Engineers can also use these simulators to run just a few scenarios, choosing to simulate random wave types that they think might cause maximum damage. If a structural design survives these extreme, randomly generated waves, engineers assume the design will stand up against similar extreme events in the ocean.
This machine-learning algorithm identifies the most important or most informative wave to run through such a simulation. It is based on the idea that each wave has a certain probability of contributing to an extreme event on the structure.
Through the algorithm, researchers can feed in various types of waves and their physical properties, along with their known effects on a theoretical offshore platform.

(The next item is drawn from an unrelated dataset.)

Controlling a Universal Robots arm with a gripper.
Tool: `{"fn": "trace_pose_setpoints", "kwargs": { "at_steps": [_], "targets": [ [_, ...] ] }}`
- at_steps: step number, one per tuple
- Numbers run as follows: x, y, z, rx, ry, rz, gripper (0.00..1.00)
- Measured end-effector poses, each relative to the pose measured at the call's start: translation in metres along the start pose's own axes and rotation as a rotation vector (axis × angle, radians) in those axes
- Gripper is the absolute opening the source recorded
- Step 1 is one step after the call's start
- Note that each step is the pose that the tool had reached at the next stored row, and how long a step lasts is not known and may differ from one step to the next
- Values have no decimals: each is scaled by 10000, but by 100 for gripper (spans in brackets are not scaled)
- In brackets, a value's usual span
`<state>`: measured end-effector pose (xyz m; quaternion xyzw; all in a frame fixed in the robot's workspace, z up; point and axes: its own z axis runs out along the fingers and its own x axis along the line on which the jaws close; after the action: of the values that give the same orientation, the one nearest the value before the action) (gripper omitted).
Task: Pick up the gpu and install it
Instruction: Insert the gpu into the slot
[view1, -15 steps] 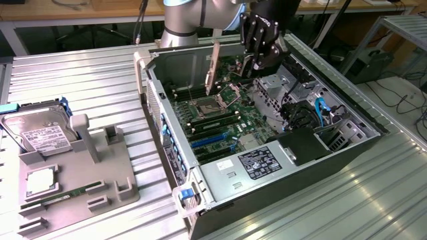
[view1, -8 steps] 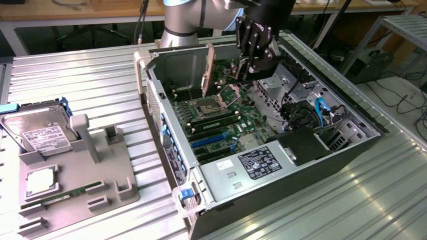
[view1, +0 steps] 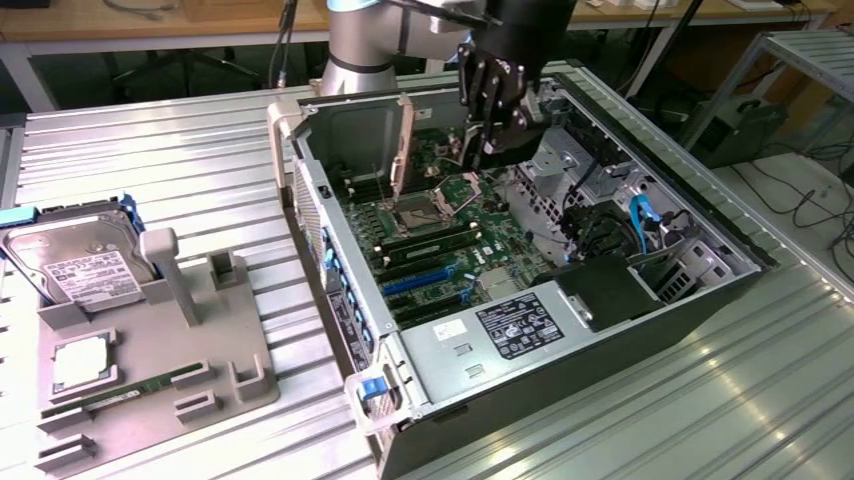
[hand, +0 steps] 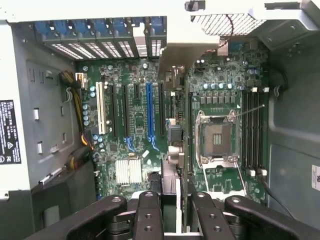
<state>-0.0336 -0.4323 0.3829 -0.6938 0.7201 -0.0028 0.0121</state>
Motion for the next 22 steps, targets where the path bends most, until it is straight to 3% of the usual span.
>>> {"fn": "trace_pose_setpoints", "kwargs": {
  "at_steps": [9, 14, 22],
  "targets": [
    [13, 92, 130, -1, -1, -65, 28],
    [74, 101, 154, -1, -2, -71, 28],
    [77, 116, 250, 26, -4, -227, 28]
  ]
}}
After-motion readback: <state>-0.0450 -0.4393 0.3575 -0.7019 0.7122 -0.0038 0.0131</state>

From the known waves that the researchers add into the algorithm, it can learn and make a rough estimate of how the platform will behave in response to any unknown wave.
The algorithm also identifies a particular wave that maximally reduces the error of the probability for extreme events. This wave has a high probability of happening and leads to an extreme event. In this way the algorithm goes beyond a statistical approach and considers the dynamical behavior of the system under consideration.
The researchers tested the algorithm on a theoretical scenario involving a simplified offshore platform subject to incoming waves. The team added four typical waves into the algorithm, from which it identified the dimensions of a new wave that has a high probability of happening, and it maximally reduces the error for the probability of an extreme event.
The team then added this wave into a new simulation to model the response of an offshore platform. They fed the results of this first simulation back into their algorithm to identify the next best wave to simulate, and repeated the entire process.
The results showed that team’s method presents the waves that are most certain to be involved in an extreme event, and provides designers with more informed scenarios to simulate.